**Problem:** From the data below, return the exact lines starting at the line containing "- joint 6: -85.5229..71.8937" and ending at the line containing "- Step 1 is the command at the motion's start", both included, and nothing else.

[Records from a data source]
—————

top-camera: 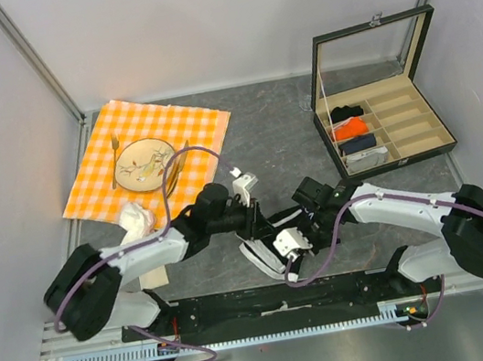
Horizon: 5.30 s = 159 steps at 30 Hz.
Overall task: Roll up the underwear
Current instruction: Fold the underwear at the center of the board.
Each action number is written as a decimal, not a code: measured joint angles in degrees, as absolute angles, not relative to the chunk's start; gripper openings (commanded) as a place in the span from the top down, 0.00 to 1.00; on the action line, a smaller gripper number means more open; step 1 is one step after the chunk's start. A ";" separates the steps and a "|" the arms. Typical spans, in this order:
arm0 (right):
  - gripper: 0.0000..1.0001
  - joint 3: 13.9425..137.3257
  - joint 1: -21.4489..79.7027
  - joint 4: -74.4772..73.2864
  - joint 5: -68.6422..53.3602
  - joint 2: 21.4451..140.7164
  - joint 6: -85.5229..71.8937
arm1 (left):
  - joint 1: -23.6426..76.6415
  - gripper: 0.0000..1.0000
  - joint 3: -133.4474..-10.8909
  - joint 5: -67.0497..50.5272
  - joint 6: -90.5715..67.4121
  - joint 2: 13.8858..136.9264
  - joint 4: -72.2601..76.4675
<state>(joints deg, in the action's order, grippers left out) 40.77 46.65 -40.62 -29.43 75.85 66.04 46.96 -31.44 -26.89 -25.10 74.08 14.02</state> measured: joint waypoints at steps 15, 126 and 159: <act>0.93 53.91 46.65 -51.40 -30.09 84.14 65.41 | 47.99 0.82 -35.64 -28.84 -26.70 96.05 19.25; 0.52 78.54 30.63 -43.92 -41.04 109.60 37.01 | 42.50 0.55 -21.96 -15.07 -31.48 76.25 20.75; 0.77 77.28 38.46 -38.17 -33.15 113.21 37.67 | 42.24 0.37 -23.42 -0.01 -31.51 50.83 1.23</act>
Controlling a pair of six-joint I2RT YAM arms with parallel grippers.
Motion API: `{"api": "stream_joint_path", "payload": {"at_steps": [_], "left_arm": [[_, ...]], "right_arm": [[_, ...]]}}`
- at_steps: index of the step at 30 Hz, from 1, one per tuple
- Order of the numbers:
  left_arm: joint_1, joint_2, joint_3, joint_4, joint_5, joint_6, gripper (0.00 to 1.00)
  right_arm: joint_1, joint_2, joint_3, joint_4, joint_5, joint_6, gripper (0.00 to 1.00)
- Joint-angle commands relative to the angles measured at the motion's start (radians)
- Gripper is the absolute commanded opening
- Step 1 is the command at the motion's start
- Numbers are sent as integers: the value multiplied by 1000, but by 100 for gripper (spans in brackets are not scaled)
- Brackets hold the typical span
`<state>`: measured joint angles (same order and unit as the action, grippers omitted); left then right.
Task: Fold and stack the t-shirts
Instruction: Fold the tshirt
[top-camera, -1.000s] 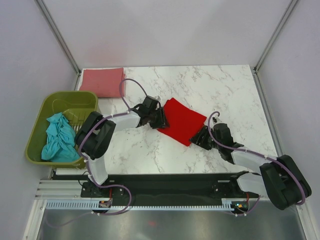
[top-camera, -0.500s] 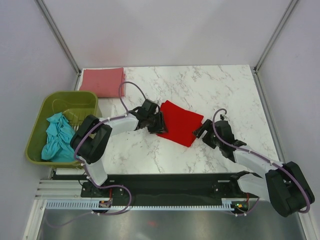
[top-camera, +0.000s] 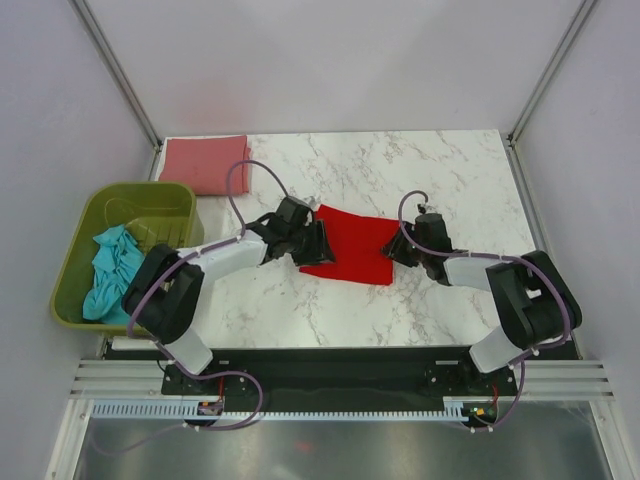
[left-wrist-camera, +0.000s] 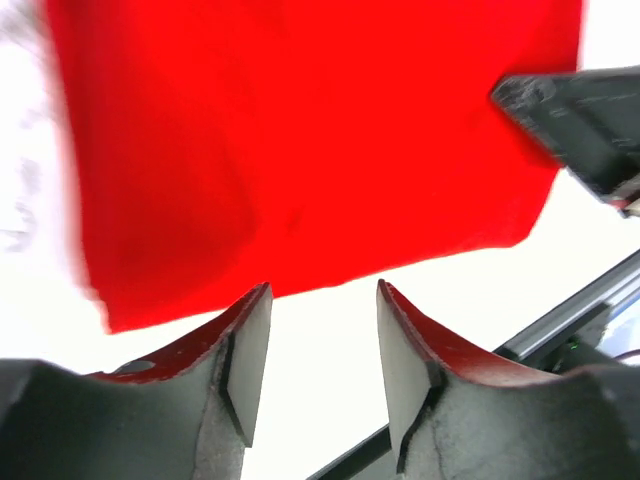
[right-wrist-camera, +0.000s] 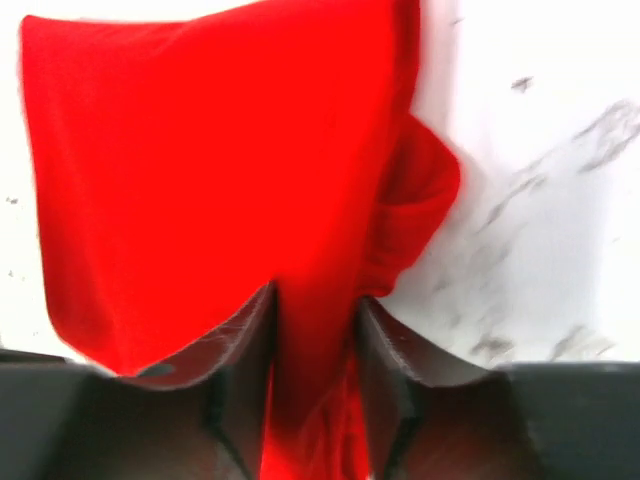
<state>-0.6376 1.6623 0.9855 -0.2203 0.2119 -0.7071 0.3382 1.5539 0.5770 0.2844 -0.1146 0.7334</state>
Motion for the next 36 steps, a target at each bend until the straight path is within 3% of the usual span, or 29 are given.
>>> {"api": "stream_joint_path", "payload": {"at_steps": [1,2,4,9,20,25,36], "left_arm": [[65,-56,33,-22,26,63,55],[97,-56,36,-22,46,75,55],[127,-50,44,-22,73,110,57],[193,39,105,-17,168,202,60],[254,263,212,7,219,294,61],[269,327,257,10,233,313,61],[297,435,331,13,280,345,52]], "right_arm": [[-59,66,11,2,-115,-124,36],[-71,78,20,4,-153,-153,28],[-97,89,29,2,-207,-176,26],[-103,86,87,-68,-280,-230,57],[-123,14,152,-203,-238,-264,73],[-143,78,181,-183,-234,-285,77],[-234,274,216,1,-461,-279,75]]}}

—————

**Solution to this task:**
  - joint 6: -85.5229..71.8937
arm1 (left):
  - joint 1: -23.6426..76.6415
  - gripper: 0.0000..1.0000
  - joint 3: -133.4474..-10.8909
  - joint 5: -67.0497..50.5272
  - joint 6: -90.5715..67.4121
  - joint 2: 13.8858..136.9264
  - joint 4: -72.2601..76.4675
<state>(joints deg, in the action's order, grippers left out) 40.77 46.65 -40.62 -29.43 75.85 66.04 46.96 -31.44 -26.89 -25.10 74.08 14.02</state> measured: joint waypoints at steps 15, 126 and 159: <act>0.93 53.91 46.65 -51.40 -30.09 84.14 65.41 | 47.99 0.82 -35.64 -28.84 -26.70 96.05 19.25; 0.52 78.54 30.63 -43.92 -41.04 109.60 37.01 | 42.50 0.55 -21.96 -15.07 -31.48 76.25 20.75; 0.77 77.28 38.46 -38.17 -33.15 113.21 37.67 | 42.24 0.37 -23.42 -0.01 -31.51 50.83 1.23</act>
Controlling a pair of six-joint I2RT YAM arms with parallel grippers.
Motion API: `{"api": "stream_joint_path", "payload": {"at_steps": [_], "left_arm": [[_, ...]], "right_arm": [[_, ...]]}}`
- at_steps: index of the step at 30 Hz, from 1, one per tuple
- Order of the numbers:
  left_arm: joint_1, joint_2, joint_3, joint_4, joint_5, joint_6, gripper (0.00 to 1.00)
  right_arm: joint_1, joint_2, joint_3, joint_4, joint_5, joint_6, gripper (0.00 to 1.00)
- Joint-angle commands relative to the angles measured at the motion's start (radians)
- Gripper is the absolute commanded opening
- Step 1 is the command at the motion's start

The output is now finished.